# What is being asked
Going from the top of the data below, give again each line through the one containing "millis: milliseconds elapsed", both ends kept.

# Given data
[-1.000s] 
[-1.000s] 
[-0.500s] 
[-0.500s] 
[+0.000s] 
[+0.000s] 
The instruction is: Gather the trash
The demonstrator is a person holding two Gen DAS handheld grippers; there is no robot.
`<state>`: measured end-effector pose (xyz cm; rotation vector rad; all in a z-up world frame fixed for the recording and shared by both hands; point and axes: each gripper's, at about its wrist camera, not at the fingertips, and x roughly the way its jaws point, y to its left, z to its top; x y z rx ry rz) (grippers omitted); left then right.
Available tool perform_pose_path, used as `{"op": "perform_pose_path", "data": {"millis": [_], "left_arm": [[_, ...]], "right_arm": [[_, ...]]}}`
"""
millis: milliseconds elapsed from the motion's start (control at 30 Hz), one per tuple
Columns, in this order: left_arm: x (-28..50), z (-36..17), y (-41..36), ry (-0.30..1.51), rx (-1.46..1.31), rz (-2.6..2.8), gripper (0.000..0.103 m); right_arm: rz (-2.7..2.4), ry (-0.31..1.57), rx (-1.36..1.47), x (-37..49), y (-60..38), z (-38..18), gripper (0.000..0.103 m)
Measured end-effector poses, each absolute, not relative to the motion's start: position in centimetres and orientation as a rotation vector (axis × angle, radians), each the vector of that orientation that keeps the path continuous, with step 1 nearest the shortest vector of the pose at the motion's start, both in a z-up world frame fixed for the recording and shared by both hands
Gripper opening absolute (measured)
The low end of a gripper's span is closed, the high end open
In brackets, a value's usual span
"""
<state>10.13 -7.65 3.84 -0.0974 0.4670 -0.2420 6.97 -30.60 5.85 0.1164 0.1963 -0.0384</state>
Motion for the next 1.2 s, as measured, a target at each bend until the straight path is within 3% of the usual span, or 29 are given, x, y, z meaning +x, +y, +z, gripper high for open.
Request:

# Result of the task
[-1.000s] 
[-1.000s] 
[-0.500s] 
[-0.500s] 
[+0.000s] 
[+0.000s] 
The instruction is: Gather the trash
The demonstrator is a person holding two Gen DAS handheld grippers; there is no robot.
`<state>`: measured end-effector pose (xyz cm; rotation vector rad; all in a z-up world frame fixed for the recording and shared by both hands; point and axes: each gripper's, at about its wrist camera, not at the fingertips, and x roughly the way its jaws point, y to its left, z to its top; x y z rx ry rz) (grippers omitted); left then right.
Available tool perform_pose_path, used as `{"op": "perform_pose_path", "data": {"millis": [_], "left_arm": [[_, ...]], "right_arm": [[_, ...]]}}`
"""
millis: milliseconds elapsed from the motion's start (control at 30 Hz), one per tuple

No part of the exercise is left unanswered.